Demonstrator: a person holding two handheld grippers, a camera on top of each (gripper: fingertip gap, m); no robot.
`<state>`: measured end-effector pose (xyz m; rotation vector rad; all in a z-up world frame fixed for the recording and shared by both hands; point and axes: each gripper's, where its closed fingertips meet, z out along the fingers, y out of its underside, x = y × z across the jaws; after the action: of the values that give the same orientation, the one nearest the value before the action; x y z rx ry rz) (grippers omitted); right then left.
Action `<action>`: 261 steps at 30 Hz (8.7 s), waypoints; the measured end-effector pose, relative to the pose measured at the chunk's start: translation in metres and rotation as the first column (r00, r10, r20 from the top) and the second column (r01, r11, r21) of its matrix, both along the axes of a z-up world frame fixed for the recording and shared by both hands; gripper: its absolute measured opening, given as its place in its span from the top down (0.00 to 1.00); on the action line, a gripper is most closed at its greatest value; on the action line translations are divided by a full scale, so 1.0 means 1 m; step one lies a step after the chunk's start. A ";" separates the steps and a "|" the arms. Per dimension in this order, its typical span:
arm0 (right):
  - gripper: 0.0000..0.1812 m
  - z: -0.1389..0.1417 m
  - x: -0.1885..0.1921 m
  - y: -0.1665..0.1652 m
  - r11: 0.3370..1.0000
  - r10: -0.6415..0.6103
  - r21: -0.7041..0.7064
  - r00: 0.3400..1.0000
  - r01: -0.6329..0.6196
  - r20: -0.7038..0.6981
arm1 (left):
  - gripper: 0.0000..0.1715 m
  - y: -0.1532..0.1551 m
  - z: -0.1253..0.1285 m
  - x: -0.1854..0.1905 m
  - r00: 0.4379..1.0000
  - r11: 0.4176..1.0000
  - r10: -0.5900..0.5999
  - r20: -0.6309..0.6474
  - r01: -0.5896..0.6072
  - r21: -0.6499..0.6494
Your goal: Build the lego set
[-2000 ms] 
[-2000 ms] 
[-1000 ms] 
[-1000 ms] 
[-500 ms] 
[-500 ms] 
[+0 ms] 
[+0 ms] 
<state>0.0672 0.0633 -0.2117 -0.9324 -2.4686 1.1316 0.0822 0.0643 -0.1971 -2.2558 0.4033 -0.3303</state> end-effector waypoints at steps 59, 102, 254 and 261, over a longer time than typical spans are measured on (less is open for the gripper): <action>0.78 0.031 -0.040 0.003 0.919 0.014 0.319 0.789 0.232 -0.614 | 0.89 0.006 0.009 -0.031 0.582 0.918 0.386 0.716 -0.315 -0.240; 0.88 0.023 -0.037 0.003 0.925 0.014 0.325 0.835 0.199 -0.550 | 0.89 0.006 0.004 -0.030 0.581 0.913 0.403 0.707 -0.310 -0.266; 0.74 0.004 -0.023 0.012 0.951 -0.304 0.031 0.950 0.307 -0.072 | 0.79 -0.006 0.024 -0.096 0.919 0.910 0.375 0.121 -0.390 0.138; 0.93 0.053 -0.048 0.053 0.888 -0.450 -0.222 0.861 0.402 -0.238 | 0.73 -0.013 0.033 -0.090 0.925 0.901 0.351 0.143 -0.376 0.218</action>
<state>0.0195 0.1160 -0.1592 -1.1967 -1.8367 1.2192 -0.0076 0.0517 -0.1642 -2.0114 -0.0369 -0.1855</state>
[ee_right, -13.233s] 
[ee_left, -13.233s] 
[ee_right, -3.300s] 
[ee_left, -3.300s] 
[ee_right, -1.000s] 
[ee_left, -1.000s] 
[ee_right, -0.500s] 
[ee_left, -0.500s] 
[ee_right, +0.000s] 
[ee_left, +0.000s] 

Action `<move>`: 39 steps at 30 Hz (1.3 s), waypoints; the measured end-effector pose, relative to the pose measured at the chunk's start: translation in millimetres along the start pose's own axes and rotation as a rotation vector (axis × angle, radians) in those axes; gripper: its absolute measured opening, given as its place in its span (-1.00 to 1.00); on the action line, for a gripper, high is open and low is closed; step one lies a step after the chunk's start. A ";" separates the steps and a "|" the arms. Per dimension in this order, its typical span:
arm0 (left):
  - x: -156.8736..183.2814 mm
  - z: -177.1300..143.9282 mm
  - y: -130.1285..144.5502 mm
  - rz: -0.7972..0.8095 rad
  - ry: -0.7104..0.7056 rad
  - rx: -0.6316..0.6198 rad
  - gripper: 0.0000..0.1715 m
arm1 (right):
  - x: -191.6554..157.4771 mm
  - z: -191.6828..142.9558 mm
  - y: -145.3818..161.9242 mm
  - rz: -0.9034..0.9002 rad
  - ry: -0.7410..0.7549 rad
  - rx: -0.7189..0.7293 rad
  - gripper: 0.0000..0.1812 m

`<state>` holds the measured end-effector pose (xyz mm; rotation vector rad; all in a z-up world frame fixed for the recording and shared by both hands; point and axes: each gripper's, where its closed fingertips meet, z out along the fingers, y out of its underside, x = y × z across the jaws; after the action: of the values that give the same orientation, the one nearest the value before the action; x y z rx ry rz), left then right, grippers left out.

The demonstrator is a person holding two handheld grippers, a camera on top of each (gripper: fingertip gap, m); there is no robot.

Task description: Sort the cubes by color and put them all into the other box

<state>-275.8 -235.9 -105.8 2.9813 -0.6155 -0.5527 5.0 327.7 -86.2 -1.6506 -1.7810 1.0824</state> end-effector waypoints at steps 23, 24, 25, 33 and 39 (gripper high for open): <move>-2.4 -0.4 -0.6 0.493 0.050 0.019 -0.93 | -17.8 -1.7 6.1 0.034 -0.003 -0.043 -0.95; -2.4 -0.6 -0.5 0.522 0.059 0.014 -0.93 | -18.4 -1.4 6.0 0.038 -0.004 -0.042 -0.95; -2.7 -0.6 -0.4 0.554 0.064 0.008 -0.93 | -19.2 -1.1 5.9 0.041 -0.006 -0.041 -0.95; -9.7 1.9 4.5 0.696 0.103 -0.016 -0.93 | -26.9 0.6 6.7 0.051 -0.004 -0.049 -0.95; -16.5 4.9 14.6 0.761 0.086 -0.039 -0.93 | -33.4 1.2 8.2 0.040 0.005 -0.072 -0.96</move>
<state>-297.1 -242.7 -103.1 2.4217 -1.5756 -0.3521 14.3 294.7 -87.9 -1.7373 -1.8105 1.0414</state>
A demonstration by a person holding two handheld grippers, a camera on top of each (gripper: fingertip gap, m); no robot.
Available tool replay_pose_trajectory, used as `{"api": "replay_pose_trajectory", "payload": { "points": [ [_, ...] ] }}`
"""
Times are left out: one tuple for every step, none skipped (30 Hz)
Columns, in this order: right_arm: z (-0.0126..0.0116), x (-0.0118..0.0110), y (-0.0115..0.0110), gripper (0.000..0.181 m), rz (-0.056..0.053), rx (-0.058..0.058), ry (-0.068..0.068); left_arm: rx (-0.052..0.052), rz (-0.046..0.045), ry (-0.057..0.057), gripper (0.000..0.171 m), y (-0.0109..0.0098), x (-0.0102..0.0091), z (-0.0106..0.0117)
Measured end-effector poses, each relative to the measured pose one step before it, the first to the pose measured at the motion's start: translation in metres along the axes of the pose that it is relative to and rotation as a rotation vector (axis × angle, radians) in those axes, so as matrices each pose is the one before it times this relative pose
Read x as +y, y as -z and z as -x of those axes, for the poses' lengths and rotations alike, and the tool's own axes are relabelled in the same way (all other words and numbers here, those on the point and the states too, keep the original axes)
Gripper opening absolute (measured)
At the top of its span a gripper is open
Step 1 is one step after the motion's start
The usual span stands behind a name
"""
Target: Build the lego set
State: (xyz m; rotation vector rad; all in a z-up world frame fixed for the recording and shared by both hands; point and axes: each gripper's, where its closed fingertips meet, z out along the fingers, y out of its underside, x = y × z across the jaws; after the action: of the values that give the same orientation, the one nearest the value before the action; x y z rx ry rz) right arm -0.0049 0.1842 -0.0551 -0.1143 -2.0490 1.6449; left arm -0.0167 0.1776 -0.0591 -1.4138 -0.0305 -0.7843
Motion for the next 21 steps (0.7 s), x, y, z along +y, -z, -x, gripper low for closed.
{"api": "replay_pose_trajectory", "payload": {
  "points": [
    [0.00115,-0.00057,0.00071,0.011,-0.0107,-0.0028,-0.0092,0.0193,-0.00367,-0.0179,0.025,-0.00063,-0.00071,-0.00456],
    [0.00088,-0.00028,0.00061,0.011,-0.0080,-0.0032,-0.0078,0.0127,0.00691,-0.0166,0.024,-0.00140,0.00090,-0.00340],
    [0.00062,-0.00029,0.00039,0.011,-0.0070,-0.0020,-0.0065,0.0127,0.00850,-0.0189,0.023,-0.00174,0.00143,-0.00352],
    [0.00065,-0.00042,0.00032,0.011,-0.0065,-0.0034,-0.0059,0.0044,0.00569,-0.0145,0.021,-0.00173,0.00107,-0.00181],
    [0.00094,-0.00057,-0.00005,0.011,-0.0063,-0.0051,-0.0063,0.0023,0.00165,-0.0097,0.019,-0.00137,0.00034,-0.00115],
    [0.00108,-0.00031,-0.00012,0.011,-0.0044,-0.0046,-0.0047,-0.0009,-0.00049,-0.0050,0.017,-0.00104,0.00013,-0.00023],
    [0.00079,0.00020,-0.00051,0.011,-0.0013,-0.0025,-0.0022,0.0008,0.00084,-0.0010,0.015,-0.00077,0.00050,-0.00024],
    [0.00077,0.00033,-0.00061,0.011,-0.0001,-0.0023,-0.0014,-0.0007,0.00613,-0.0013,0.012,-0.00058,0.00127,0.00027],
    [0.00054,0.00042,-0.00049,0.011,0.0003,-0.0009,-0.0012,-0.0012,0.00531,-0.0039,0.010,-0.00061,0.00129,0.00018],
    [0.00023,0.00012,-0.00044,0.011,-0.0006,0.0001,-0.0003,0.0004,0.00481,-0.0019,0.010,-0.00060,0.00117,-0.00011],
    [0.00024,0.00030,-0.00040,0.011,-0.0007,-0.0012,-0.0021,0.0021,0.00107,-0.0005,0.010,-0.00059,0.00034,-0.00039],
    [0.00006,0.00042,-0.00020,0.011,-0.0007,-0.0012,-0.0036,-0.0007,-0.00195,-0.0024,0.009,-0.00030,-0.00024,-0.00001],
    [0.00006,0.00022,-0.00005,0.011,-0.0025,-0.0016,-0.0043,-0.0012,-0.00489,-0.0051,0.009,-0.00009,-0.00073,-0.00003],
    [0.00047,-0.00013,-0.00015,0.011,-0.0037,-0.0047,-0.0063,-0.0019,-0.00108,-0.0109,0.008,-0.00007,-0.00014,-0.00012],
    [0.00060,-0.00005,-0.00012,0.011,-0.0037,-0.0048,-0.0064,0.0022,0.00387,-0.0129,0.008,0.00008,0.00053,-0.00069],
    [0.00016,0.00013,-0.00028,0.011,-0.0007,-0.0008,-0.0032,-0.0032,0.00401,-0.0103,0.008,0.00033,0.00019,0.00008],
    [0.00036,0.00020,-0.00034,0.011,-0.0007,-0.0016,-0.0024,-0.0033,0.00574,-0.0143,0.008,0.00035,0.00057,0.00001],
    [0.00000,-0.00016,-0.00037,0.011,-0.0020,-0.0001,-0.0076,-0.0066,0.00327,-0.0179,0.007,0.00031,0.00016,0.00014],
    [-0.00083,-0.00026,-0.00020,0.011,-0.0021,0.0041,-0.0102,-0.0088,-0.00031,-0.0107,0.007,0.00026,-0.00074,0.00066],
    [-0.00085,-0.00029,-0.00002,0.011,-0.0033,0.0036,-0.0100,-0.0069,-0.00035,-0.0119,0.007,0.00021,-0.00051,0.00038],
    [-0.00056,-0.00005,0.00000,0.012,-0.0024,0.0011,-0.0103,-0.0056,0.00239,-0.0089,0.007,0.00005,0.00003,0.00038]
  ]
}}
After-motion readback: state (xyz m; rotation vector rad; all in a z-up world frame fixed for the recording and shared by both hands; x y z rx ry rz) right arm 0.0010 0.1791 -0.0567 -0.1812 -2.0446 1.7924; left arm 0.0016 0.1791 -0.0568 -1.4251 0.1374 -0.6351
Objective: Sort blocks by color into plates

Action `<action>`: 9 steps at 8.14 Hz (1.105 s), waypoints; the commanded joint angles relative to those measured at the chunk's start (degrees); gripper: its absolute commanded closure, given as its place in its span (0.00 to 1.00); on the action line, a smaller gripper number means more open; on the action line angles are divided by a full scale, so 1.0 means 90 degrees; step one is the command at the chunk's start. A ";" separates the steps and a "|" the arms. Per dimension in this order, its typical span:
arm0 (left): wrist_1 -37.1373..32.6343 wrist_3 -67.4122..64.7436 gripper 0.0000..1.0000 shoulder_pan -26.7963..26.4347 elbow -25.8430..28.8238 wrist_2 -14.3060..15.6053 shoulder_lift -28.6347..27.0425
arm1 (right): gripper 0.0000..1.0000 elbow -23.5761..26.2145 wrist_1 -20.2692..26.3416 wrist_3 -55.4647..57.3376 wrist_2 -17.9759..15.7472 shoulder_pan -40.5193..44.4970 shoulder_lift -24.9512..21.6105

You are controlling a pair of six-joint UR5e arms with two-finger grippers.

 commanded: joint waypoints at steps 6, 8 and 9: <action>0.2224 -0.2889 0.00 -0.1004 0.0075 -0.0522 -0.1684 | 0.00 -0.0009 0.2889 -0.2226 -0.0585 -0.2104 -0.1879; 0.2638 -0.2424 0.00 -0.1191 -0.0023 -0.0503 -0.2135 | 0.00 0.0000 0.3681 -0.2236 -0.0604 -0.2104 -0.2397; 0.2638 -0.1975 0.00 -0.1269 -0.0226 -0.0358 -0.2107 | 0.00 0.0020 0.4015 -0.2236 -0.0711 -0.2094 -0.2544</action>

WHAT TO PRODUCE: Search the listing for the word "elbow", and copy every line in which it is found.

WORKED SOLUTION:
arm0 (left): wrist_1 -37.1373..32.6343 wrist_3 -67.4122..64.7436 gripper 0.0000..1.0000 shoulder_pan -26.7963..26.4347 elbow -25.8430..28.8238 wrist_2 -14.3060..15.6053 shoulder_lift -28.6347..27.0425
arm1 (right): gripper 0.0000..1.0000 elbow -23.5761..26.2145 wrist_1 -20.2692..26.3416 wrist_3 -55.4647..57.3376 wrist_2 -17.9759..15.7472 shoulder_pan -40.5193..44.4970 shoulder_lift -24.9512..21.6105

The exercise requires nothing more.